Her unshakeable trust, the admiration in Leandro’s implacable nature, rubbed Luca raw.

He had never bemoaned the fact that only he, and not Leandro, had inherited every despicable thing from their father—his good looks, his brilliance and maybe his madness. But in that moment he envied his brother the freedom to be his own man, the right to his own mind that made Sophia admire him so much.

“You would have married him, shared his bed?” Fury threaded his tone, which shocked her as much as him. “After the history we have?”

Color mounted her cheeks. “Rossi’s needs a complete rehaul, five years to build it to a stable position again. Leandro would have given me that chance.”

Her stepfather’s damned company
... It always came back to that. “I’ve no doubt that you will do it in three. You’ll make Rossi’s better than it has ever been.”

Shock rooted Sophia to the floor, a faint whooshing in her ears making her dizzy. She ran a shaking hand over her brow. “What?”


Dio
, you sang this same song even a decade ago. You went into raptures,
non, you almost climaxed
with anticipation every time you talked about your plans for your Rossi Leather. Extension, branching away from leather production completely, focusing on accessory design... Just do it already, Sophia.”

He stared at her, brows raised in question while Sophia processed those words slowly. Dear God, he remembered all of her naive, hopeful, detailed plans for
Rossi’s
.

Heat pricked her eyes. Her head hurt as if under some great liquid weight; even her nose felt thick. Or rough. Or something very close to tears.

Did he know what a gift he gave her?

He didn’t give the compliment grudgingly like Kairos, who recognized talent and hunted it with a ruthless will. He didn’t give the compliment insidiously, as if her intellect and smart business sense were odd, distorting it into some sort of stain on her femininity. As if somehow they minimized her as a woman.

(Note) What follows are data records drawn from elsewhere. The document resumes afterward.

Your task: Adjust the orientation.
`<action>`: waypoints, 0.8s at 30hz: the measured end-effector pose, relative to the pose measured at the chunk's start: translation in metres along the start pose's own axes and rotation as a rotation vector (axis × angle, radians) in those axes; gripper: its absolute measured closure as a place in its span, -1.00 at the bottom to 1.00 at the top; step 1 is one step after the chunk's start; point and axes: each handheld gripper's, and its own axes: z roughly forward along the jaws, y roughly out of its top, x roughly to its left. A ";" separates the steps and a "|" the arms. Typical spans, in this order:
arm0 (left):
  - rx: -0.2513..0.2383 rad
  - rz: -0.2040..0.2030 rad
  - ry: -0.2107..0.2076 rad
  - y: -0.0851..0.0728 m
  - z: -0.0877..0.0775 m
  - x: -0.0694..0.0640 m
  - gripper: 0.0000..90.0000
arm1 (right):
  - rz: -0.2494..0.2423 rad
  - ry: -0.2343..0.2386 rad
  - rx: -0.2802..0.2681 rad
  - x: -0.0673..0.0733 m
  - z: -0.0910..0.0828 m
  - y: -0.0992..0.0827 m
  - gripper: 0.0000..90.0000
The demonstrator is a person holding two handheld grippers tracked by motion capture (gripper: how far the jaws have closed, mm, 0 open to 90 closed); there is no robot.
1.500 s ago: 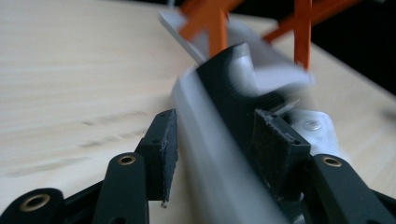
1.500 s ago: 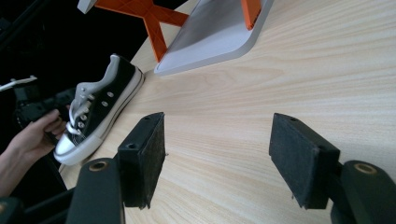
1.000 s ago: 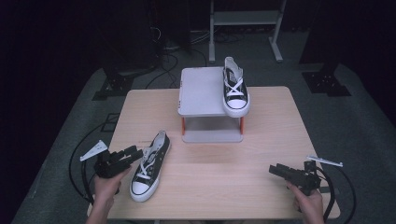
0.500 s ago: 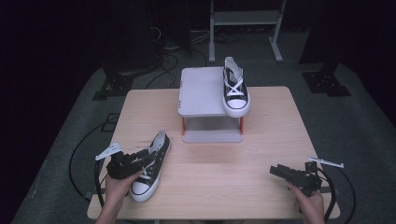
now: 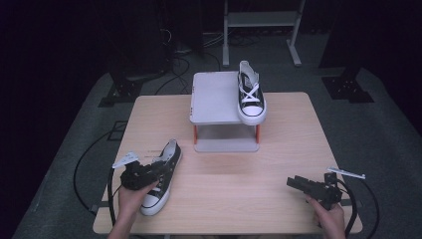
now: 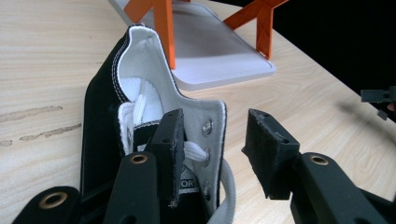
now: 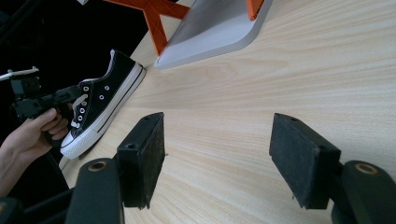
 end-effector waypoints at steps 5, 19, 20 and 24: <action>0.021 -0.008 0.025 0.001 0.001 0.002 0.40 | 0.006 0.003 0.005 0.000 0.000 0.000 -0.22; 0.030 -0.088 0.013 0.004 0.004 0.005 0.86 | 0.007 0.011 0.007 0.001 0.002 -0.001 -0.22; 0.023 -0.102 0.008 0.003 0.004 0.006 0.87 | 0.005 0.012 0.006 0.000 0.002 -0.001 -0.22; -0.006 -0.145 -0.011 0.001 0.002 0.006 0.88 | 0.008 0.015 0.002 0.000 0.000 -0.001 -0.22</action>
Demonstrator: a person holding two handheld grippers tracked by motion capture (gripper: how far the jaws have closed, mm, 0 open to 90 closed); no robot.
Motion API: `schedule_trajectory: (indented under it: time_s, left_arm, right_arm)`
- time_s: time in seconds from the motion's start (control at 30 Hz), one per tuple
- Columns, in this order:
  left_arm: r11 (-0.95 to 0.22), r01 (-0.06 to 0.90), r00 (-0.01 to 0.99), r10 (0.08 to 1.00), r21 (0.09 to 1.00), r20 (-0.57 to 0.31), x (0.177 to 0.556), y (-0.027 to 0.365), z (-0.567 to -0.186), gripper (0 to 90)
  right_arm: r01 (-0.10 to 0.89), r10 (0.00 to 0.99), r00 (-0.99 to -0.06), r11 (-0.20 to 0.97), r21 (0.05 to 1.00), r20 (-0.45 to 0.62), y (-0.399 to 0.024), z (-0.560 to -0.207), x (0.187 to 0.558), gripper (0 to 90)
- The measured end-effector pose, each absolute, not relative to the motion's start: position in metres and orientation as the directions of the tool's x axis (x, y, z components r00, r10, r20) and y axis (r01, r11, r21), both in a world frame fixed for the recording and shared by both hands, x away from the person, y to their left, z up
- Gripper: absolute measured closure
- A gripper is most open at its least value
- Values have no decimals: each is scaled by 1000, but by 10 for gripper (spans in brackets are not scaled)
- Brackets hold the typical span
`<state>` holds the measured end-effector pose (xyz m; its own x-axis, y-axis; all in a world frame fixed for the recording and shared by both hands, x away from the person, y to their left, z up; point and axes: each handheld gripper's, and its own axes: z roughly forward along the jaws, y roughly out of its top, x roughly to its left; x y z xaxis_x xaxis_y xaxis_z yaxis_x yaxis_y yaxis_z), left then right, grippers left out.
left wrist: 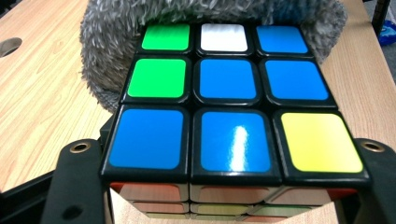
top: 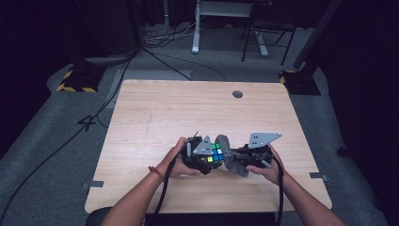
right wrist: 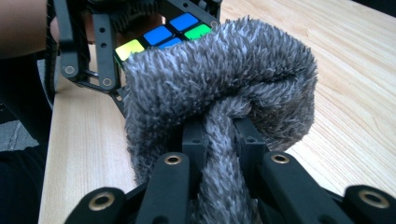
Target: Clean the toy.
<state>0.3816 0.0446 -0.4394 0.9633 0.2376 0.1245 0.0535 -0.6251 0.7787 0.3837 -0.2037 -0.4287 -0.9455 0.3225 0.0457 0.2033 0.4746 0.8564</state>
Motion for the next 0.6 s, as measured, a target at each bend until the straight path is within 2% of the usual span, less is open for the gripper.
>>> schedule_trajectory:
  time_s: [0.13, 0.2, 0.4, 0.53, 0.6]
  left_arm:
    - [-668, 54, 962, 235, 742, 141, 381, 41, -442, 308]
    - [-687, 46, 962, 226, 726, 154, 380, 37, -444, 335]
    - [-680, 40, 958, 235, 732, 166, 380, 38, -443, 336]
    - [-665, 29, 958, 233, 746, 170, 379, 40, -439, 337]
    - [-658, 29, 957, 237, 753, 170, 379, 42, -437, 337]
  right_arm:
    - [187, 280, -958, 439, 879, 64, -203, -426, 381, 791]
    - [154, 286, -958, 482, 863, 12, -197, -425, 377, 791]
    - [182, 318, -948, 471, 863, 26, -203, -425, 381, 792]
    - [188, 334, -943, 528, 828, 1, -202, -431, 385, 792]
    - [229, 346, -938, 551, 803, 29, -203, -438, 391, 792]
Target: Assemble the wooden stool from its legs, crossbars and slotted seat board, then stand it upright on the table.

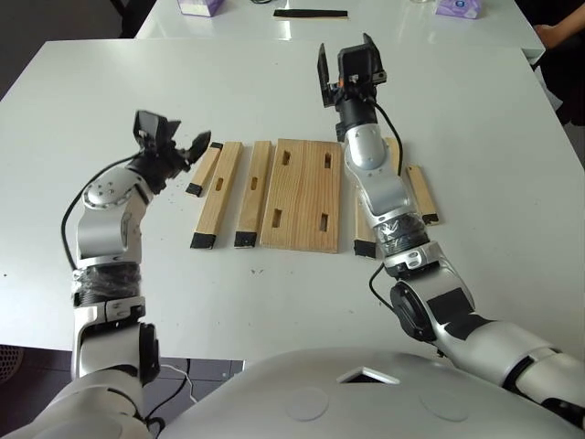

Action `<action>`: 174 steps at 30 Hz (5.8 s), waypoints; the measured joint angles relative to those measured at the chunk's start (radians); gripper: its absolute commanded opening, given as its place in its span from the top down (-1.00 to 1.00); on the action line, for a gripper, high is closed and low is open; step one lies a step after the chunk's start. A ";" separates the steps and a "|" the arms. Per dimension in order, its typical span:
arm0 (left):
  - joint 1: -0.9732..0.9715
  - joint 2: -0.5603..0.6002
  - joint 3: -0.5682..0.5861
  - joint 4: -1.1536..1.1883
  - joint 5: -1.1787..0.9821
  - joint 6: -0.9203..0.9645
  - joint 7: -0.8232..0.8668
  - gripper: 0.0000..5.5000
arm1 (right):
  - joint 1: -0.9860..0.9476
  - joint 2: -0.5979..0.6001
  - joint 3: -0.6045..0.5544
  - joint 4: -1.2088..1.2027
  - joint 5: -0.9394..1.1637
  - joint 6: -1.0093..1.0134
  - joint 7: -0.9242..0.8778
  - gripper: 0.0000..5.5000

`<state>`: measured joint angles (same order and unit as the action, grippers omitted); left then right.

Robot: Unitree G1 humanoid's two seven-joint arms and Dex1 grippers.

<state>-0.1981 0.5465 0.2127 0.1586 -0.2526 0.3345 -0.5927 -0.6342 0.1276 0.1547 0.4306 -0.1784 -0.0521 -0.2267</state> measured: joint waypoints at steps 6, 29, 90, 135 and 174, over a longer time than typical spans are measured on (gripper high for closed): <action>0.038 0.032 -0.010 0.097 0.022 -0.042 -0.041 -0.22 | 0.021 0.002 0.001 0.002 0.002 0.001 0.005 -0.31; 0.070 0.037 -0.043 0.123 0.037 0.035 -0.078 0.51 | 0.028 0.003 0.001 0.002 0.003 -0.002 -0.004 -0.32; -0.128 -0.157 -0.021 -0.484 -0.845 0.328 -0.234 0.51 | -0.356 -0.472 -0.309 -0.279 1.177 1.074 1.187 0.14; -0.223 -0.680 -0.066 -0.278 -0.301 -0.054 0.617 0.15 | -0.057 -0.826 -0.019 -0.038 0.449 0.253 1.536 0.52; -0.291 -0.739 -0.192 0.003 -0.048 -0.173 0.752 0.15 | -0.016 -0.800 -0.004 0.071 0.393 0.198 1.624 0.52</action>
<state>-0.4890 -0.1927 0.0206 0.1612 -0.3010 0.1612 0.1595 -0.6498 -0.6722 0.1509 0.5019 0.2149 0.1457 1.3976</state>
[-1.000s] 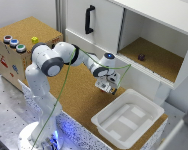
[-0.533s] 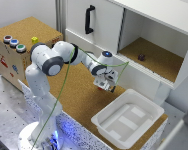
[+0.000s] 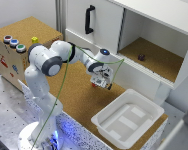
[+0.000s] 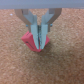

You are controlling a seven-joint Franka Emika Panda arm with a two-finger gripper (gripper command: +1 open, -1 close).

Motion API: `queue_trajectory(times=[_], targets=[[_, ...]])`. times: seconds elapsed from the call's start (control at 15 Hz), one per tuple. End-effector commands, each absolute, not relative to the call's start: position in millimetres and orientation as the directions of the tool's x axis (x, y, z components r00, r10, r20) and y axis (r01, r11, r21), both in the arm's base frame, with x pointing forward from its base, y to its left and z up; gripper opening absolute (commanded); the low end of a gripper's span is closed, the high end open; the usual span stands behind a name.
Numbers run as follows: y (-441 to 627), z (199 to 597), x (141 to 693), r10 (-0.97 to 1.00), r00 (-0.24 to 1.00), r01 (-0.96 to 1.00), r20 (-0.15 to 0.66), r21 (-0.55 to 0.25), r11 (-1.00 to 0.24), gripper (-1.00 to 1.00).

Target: Slide the pink block to the left

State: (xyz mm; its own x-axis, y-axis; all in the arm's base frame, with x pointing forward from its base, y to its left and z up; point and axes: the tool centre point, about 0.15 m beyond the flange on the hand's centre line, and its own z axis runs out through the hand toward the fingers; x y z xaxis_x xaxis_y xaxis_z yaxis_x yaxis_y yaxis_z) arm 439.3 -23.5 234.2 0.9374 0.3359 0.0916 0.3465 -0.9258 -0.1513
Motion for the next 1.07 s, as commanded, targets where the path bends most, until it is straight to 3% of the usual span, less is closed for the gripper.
queue_trajectory(times=[0.0,0.47,0.53,1.0], targets=[[4.5,229.7,423.4,0.350,0.925,0.374,0.150,-0.176,-0.911,-1.00],[-9.4,258.0,429.2,0.319,0.922,0.353,0.218,-0.137,-0.926,-1.00],[-9.4,262.7,426.9,0.331,0.919,0.361,0.213,-0.119,-0.925,1.00],[-7.7,276.5,422.4,0.338,0.917,0.363,0.213,-0.092,-0.927,1.00]])
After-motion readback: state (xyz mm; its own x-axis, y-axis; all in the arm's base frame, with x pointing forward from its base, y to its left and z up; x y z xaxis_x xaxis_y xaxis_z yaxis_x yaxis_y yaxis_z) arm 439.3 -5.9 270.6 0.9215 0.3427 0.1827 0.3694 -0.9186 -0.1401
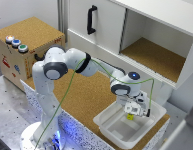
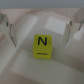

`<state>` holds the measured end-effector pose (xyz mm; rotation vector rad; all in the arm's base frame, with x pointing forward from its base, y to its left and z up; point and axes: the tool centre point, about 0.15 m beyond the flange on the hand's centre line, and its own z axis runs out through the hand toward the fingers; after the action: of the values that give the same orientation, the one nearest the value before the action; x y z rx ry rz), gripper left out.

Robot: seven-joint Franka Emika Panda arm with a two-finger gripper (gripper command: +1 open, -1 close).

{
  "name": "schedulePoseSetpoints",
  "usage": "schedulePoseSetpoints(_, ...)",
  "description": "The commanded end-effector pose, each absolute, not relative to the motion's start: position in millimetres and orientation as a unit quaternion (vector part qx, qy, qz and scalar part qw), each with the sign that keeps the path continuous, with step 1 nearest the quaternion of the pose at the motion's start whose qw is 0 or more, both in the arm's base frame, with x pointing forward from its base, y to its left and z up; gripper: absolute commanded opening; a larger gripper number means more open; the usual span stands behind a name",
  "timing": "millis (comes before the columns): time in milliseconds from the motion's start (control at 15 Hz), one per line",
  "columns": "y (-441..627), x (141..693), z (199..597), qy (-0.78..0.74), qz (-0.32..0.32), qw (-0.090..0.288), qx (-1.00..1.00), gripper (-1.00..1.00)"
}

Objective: Go towards the yellow block and lift it

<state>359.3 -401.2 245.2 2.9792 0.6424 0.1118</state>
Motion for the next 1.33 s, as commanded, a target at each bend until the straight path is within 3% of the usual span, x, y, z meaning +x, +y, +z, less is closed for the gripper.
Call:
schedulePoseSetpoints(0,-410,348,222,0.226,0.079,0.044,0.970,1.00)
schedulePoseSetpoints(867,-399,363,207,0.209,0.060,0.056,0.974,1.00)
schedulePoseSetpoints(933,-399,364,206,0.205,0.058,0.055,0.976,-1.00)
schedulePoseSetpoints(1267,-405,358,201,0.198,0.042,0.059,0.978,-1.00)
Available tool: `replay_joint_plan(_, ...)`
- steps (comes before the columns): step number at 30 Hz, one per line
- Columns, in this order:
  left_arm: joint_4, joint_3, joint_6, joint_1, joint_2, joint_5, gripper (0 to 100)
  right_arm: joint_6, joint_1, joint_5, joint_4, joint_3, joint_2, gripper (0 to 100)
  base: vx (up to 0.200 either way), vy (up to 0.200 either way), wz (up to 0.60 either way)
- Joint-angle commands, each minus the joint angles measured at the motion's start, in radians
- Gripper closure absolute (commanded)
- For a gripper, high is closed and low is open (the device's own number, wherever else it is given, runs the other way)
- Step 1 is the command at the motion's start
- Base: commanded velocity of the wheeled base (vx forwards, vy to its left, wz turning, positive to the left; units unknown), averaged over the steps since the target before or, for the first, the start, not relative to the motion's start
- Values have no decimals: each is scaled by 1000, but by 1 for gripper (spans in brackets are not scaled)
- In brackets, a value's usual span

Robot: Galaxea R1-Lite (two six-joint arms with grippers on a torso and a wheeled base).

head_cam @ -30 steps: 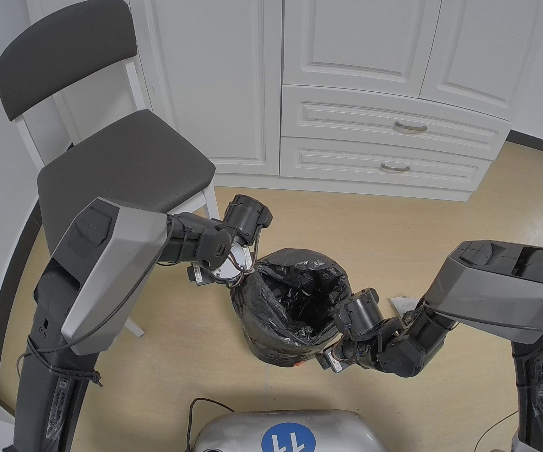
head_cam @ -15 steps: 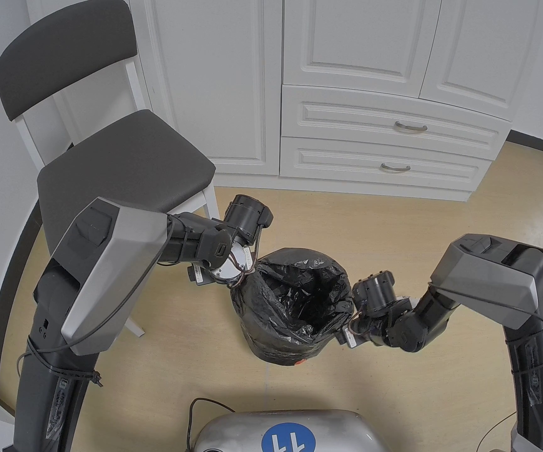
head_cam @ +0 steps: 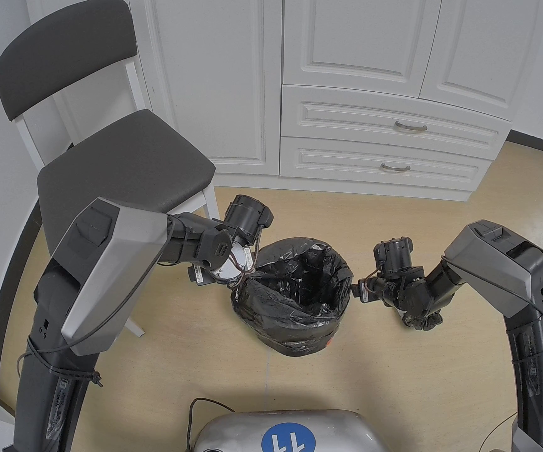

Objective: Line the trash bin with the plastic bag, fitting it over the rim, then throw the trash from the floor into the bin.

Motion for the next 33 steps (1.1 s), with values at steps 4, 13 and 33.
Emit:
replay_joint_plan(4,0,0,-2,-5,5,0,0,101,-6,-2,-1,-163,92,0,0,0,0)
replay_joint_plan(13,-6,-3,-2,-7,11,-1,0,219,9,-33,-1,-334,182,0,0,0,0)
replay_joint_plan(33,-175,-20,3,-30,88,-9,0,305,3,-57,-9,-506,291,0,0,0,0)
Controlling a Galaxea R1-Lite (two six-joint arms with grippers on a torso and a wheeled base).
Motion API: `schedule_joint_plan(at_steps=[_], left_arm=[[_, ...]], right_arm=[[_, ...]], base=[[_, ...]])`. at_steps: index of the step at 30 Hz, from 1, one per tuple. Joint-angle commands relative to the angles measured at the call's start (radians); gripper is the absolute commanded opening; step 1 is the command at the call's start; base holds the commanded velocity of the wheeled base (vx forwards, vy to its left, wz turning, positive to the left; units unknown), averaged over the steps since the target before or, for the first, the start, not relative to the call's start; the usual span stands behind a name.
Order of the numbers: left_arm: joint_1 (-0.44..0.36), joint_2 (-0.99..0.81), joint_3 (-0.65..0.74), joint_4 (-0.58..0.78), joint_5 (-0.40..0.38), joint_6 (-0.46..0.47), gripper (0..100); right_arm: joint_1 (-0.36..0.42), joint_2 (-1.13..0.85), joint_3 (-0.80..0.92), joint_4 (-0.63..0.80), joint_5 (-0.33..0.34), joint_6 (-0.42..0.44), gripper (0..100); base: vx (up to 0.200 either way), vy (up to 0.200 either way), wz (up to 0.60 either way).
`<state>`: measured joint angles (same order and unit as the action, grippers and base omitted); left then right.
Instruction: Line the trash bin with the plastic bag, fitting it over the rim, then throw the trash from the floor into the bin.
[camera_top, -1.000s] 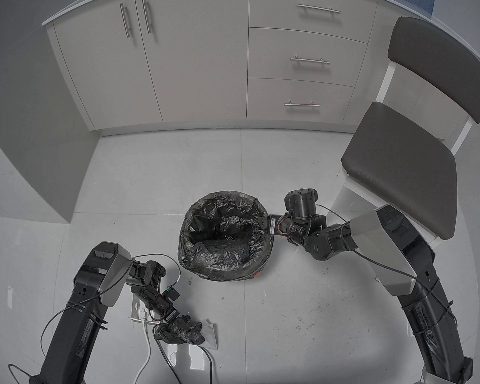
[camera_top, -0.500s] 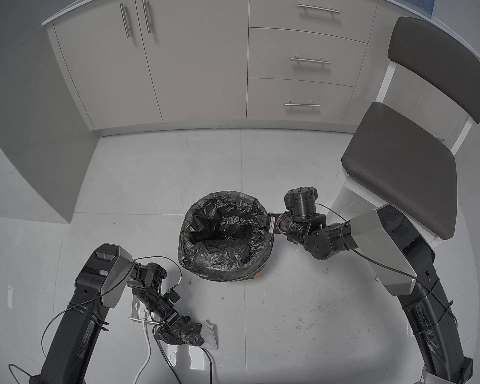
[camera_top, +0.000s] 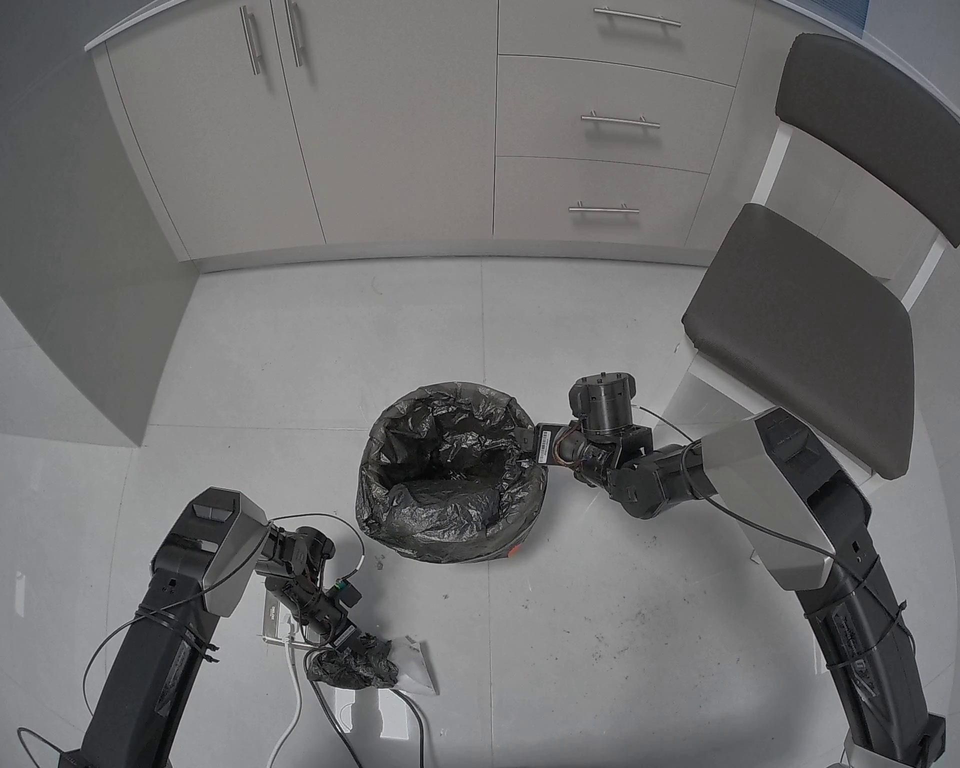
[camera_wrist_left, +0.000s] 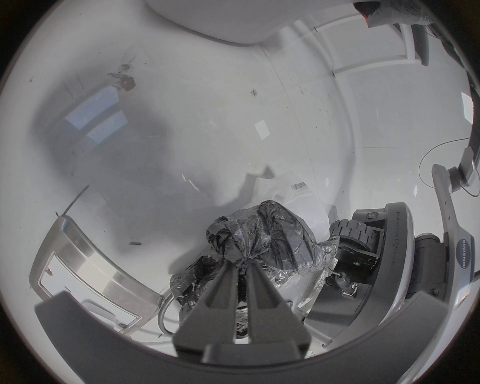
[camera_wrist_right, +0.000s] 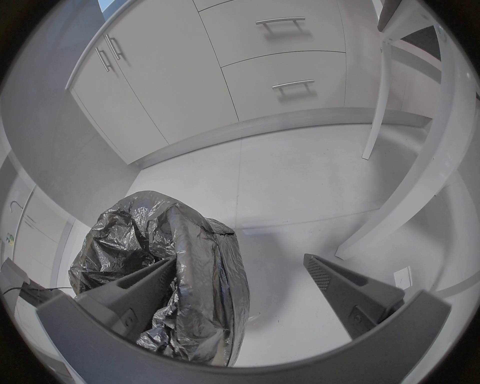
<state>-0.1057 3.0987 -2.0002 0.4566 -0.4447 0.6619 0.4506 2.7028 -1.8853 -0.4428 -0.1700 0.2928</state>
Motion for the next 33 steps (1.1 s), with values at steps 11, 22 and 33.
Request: schedule_joint_plan(at_steps=[11,22,33], left_arm=[[0.006,-0.008,0.000,0.053,-0.003,-0.041,0],[0.047,-0.075,0.000,0.491,-0.086,-0.061,0],[0.070,-0.006,0.000,0.890,-0.140,-0.059,0]], right_arm=[[0.000,-0.003,-0.006,0.004,0.000,-0.001,100],[-0.006,-0.028,-0.012,0.055,0.003,0.008,100],[-0.018,-0.087,-0.006,0.090,0.003,0.008,100]], base=[[0.000,0.000,0.00],[0.000,0.000,0.00],[0.000,0.000,0.00]])
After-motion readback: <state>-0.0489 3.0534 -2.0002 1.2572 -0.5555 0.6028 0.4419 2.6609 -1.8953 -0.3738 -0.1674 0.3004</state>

He didn’t give it to placate her, like her mother. Even her mother, she knew, wished Sophia was different. Wished
Sophia made it easy on herself
; wished
Sophia didn’t feel like she had to prove herself in a man’s world
.

Wished
Sophia wasn’t still fighting, even after all these years
.

No, Luca stated it as a matter of fact. With the same tone as if to say: people need oxygen to live.

Given the chance, Sophia Rossi could make Rossi’s better than it has ever been before.

Simply that.

Just that.

Joy bloomed from her chest, spreading like warm honey through every cell, stretching her mouth into a wide smile.

He came to stand before her, and for once, Sophia couldn’t step back. It seemed as if he had thoroughly bypassed all her defense mechanisms. “Sophia?”

“Hmmm?”

“You have a blank look in your eyes, and I’m not sure you’ve breathed in the last ten seconds. Also...you’re smiling at me like I’m your favorite person in the world.
Dio
, you’re not dying, are you?” He tilted her chin up, raked her face over with that searing gaze. “Now that I think about it, you look like you’ve lost weight and there are dark shadows under your eyes.”

Her hands drifted to her hips and his gaze followed it eagerly. She pulled them up as if burned. The scent of him stroked over her senses. Just a little dip at her waist and her breasts would graze his chest. Her legs would tangle with his. And then she could—

“This is not some pathetic, last-minute attempt to have some good sex before you die, is it?” Something glittered in his gaze as he gently ran a finger over her cheek. “Because,
cara mia
, we don’t have to marry for that. All you have to do is ask and I will
gladly
show you how fun it is on this side.”

When was the last time she’d had fun? “I’m not dying.”

“As much as that would solve a lot of problems for me, that is good to know. Now, I will give you three months of marriage.”

Sophia couldn’t believe he was agreeing to a proposal she’d made in sheer desperation. He seemed to decide as easily as he’d decide which party to go to.
Or which woman to take home on a given night.
Worse, she couldn’t believe the way every cell in her leaped at the chance to be near him. Three months as his wife...
Lord
, it was both her salvation
and
utter ruin. “Why are you helping?”

“One, I want to throw a small hitch in my brother-in-law’s plans. Two, I hate working, as you neatly pointed out.”

Her heart sank to the floor. “You’re doing this to drive a wedge between Kairos and me? I told you I’m not sleeping with him.”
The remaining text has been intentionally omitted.